The article output of mega-journals should be seen in context, for instance as part of the publications from all credible peer reviewed journals (so-called predatory OA journals excluded). A good tool for measuring this is the Scopus index which currently indexes around 20,700 mostly English language journals, including 17 of the 19 journals in this study. Between 2010 and 2016 the overall number of articles indexed in Scopus grew by 28%, to around 2,170,000. In a separate on-going study together with Mikael Laakso, we have estimated that in 2010 the share of OA articles of all Scopus articles was 10.3% and grew to 19.4% by 2016. The by far biggest growth rates in this period were for mega-journals (0.4% to 2.6% Scopus share) and articles in hybrid OA journals (0.6% to 2.0%). The numbers for hybrid journals are from a recent separate study (Björk, 2017b). In 2010 almost every second OA article was still published in a journal not charging authors (81,000 vs 93,000 in APC-charging) but by 2016 charging the authors had started dominating the picture (129,000 free vs 293,000 for which APCs were paid). This study is a straightforward empirical study using robust data available from high-quality indexing services. No sampling has been required. It is easily replicable and can also be renewed at a later stage to study subsequent developments. The results for the earlier years are well in line with the results from research reported in the “earlier research” section.

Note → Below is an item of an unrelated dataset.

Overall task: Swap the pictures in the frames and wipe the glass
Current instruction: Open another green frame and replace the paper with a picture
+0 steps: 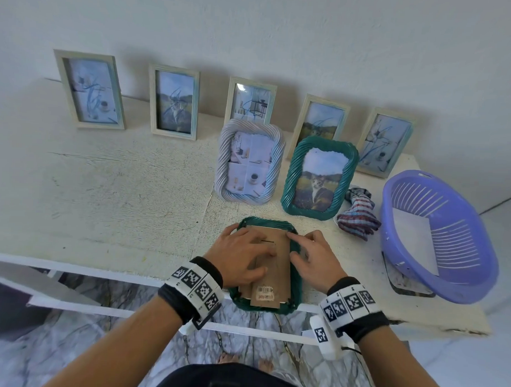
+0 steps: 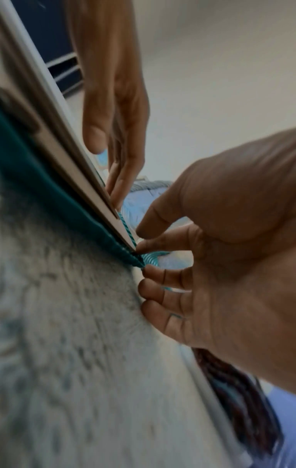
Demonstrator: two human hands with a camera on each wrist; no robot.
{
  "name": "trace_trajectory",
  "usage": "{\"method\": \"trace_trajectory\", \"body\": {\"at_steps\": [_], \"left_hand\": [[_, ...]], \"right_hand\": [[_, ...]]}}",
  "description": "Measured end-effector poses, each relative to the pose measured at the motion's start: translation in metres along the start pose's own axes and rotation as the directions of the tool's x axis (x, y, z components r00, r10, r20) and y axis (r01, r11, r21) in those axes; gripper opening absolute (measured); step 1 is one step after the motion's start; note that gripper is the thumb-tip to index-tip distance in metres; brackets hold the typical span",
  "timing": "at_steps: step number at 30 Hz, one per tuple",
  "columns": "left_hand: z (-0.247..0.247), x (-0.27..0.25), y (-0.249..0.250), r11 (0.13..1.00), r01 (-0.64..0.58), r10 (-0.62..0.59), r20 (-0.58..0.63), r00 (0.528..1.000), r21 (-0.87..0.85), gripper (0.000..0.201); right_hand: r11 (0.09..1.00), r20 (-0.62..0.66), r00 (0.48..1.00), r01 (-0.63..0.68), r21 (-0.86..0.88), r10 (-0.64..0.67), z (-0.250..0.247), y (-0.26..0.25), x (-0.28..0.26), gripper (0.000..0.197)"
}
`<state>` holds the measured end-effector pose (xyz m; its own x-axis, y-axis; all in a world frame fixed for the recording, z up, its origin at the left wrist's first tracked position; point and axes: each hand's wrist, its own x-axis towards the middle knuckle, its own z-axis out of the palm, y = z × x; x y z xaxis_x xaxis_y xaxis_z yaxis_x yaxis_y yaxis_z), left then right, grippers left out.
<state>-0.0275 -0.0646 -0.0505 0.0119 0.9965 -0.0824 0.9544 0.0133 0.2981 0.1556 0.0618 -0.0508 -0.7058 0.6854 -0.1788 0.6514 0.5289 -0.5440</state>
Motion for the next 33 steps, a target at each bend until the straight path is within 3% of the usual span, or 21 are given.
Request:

The minor differences can be explained by slightly different lists of included journals and using Scopus vs counting articles from journal websites. A key challenge is obviously also in future studies to identify new Mega-journals as such are started up or converted from subscription journals. A very challenging future research topic is what the effects of the “scientific soundness” only review criterion has on the internal citation patterns of articles in mega-journals vs. traditional journals (Björk & Catani, 2016; Wakeling et al., 2016).

Conclusions

All in all, the developments in article numbers indicate that mega-journals have found a place in scholarly publishing. From a business perspective they complement well the journal portfolios of major commercial and society publishers, and thrive in symbiosis with more selective journals, for instance via rejected submissions being redirected to them via so-called cascading reviews (Spezi et al., 2017). Mega-journals will not revolutionize the industry and the way mainstream peer review works, but they cater to the needs of particular groups of authors in providing rapid publication, better predictability of getting a submission accepted and reasonable brand recognition in publication lists.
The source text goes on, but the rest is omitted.